• **EXERCISE GOAL**
Of all the lines in the entries below, give again exactly those starting at the line containing "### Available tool" and ending at the line containing "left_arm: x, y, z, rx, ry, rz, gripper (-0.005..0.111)", both ends included, and no others.

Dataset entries
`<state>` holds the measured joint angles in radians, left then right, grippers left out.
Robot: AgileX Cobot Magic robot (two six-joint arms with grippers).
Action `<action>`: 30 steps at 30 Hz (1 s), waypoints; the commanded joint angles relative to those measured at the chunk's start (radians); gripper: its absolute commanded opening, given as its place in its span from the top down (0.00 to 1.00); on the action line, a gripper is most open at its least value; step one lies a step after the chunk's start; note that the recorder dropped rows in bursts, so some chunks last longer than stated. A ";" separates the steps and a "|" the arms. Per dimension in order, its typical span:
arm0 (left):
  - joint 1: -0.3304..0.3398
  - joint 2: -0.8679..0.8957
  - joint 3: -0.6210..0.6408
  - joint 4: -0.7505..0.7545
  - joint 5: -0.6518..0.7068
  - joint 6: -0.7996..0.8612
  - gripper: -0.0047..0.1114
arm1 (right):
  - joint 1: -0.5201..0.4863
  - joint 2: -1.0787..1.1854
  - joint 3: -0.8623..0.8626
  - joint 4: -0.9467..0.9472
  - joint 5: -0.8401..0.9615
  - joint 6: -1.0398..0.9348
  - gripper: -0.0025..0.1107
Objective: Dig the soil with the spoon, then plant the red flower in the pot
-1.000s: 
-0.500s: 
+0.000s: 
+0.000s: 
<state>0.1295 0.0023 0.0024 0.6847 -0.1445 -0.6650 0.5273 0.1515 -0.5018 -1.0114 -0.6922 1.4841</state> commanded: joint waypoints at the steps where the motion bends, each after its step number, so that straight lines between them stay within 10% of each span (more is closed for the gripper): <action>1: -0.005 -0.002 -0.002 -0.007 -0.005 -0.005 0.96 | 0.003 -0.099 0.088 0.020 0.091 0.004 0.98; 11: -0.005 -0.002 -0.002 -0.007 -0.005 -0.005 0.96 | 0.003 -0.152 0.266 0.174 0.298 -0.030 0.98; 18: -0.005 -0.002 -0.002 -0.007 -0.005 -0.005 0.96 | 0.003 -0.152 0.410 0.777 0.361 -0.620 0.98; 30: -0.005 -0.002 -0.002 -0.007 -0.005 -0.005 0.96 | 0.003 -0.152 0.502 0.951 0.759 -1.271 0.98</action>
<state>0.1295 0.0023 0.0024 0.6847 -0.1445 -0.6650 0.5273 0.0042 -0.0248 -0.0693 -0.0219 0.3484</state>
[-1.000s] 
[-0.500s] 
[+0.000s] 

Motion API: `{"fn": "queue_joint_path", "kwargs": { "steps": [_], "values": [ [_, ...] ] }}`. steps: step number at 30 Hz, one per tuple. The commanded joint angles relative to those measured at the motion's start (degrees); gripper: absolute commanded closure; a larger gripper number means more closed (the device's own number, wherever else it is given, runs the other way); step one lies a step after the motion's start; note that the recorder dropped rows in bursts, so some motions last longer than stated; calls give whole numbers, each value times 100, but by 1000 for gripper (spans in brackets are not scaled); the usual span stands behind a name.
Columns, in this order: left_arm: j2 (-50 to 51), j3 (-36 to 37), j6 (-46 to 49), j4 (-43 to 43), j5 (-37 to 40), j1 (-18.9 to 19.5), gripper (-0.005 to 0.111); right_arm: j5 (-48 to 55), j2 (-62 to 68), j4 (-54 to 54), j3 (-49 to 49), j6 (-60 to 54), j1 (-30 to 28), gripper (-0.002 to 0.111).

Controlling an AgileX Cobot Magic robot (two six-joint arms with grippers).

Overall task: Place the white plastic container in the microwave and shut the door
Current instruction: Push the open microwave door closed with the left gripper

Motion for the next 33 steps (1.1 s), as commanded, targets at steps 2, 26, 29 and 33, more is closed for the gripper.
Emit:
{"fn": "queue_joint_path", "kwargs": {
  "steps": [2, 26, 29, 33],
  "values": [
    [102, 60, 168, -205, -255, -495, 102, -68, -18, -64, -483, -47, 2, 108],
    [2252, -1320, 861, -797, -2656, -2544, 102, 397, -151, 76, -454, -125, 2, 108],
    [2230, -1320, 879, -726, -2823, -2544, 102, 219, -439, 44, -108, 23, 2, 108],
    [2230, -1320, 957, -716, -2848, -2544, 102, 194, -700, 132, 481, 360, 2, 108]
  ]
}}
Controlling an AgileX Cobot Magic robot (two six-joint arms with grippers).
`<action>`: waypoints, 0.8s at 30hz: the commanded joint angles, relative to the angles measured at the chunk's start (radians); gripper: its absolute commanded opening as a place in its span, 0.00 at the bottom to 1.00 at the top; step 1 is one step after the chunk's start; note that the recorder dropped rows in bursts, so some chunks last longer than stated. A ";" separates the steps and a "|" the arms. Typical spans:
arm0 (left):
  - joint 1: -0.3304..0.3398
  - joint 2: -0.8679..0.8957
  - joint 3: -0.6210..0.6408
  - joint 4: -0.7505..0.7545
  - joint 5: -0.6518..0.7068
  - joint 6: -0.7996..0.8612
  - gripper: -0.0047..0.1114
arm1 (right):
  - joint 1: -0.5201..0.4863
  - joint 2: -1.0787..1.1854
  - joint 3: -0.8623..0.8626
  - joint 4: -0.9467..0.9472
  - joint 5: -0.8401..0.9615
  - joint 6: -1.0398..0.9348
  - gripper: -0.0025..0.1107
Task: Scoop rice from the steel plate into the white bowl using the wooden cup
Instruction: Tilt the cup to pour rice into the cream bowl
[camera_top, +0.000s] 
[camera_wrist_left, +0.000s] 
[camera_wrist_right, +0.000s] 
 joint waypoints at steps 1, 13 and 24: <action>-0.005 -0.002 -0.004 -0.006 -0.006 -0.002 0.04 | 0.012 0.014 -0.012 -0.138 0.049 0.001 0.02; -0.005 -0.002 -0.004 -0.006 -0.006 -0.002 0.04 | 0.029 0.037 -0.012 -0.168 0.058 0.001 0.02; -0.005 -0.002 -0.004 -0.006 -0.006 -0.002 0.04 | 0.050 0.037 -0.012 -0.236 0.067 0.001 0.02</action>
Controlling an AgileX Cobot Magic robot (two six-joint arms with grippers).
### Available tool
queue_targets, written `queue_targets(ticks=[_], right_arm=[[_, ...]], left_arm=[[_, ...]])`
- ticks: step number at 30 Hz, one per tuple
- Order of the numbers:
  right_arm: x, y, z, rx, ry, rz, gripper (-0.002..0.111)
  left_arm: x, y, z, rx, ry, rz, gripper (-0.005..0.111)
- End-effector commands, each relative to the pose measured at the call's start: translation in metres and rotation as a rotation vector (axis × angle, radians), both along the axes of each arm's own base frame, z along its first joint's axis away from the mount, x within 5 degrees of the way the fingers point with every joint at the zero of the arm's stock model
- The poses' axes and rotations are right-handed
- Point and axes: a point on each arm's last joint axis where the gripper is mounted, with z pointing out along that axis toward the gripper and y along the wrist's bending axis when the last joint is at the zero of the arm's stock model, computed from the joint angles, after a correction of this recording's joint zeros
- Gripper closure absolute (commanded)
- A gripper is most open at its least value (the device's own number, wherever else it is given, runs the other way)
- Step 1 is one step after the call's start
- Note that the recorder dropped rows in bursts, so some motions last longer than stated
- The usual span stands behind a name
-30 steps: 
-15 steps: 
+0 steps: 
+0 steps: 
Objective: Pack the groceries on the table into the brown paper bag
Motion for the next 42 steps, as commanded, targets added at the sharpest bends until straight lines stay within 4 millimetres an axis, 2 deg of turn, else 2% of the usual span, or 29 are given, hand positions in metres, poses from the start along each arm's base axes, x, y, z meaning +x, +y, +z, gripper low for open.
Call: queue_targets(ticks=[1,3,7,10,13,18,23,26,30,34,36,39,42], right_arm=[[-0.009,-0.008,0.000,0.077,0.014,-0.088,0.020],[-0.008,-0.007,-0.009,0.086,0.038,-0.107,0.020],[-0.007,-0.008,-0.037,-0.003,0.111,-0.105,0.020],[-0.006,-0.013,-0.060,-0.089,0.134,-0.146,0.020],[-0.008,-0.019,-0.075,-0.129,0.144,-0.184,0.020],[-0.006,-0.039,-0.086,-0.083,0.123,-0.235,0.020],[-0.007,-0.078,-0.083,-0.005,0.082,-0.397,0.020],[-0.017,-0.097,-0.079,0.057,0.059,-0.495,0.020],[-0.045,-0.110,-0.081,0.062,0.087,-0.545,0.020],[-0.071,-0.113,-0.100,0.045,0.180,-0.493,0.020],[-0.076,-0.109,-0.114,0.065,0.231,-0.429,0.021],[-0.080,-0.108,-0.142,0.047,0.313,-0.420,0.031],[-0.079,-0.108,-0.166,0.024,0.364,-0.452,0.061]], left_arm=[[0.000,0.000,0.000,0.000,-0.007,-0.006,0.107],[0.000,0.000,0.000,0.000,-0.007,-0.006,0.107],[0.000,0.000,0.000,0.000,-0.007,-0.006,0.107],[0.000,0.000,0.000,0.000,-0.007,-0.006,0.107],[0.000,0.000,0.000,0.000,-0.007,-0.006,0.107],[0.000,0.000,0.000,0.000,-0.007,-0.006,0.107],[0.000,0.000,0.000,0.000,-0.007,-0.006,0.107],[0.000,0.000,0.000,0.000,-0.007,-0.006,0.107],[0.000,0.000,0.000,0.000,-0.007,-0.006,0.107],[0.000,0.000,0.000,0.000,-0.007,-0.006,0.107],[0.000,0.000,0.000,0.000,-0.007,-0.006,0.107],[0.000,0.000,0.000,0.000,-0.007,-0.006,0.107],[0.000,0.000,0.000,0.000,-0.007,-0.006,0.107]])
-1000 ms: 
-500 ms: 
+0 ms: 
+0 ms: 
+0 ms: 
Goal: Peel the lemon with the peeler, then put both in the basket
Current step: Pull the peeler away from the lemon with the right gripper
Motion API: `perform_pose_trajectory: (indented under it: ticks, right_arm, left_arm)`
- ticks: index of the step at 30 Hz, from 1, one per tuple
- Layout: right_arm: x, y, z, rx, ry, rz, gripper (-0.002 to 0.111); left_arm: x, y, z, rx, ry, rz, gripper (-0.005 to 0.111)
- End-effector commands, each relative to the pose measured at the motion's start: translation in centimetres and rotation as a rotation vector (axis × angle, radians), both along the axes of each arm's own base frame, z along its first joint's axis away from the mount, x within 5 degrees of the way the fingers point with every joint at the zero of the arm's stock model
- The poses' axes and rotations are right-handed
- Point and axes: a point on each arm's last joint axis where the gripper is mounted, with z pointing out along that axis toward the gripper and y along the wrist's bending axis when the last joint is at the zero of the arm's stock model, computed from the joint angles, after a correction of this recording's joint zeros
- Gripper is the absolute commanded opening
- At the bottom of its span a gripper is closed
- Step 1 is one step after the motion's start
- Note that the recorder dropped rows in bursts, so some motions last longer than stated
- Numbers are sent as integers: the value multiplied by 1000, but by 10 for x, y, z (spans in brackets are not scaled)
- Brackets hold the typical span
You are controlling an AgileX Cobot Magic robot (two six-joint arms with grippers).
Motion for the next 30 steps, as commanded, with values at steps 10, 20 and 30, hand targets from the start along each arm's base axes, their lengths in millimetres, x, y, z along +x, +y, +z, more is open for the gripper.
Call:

• **RESPONSE AREA**
### Available tool
queue_targets, written `queue_targets(ticks=[_], right_arm=[[_, ...]], left_arm=[[_, ...]])`
- ticks: step number at 30 Hz, one per tuple
- Order of the numbers:
  right_arm: x, y, z, rx, ry, rz, gripper (-0.002..0.111)
  left_arm: x, y, z, rx, ry, rz, gripper (-0.005..0.111)

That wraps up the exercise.